Task item:
Looking at the listing, state how many of its lines contain the string "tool". Write only the number.

Recorded data:
++++++++
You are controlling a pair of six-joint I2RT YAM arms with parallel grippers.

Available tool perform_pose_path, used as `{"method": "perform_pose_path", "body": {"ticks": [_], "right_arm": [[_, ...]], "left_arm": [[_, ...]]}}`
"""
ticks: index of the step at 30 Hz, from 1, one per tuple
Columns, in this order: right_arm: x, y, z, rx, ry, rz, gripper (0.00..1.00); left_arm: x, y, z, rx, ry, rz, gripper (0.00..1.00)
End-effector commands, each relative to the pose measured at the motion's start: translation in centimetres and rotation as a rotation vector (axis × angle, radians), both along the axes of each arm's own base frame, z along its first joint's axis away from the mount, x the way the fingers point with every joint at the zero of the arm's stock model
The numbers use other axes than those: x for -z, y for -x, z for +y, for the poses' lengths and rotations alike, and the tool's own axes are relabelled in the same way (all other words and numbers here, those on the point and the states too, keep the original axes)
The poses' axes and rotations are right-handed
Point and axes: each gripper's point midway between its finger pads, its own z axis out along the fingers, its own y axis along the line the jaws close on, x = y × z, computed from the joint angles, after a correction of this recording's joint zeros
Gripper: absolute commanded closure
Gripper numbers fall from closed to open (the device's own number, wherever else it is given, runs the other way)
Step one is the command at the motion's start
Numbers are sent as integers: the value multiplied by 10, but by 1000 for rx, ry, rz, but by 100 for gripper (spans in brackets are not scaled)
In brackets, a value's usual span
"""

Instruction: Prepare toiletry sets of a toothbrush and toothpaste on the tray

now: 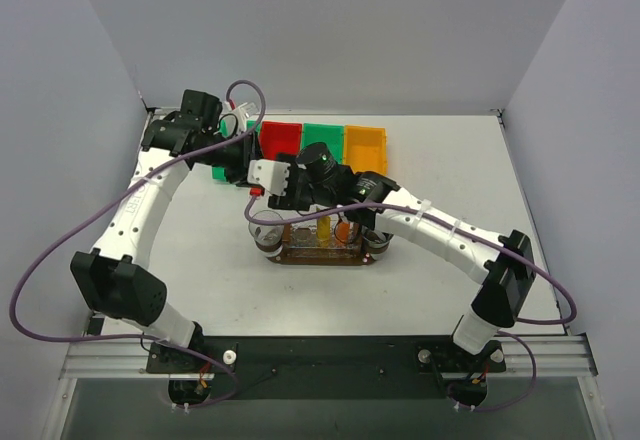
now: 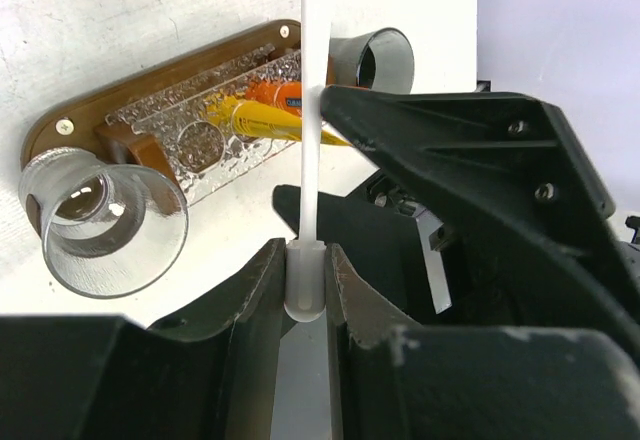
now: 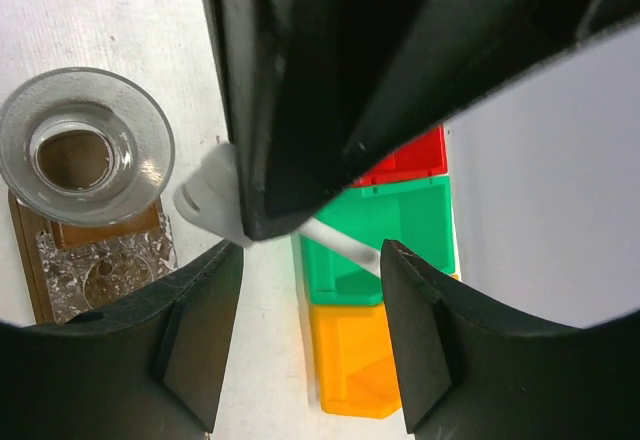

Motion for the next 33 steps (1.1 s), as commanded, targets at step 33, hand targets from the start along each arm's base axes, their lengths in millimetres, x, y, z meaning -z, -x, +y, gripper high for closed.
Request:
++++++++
Answer:
2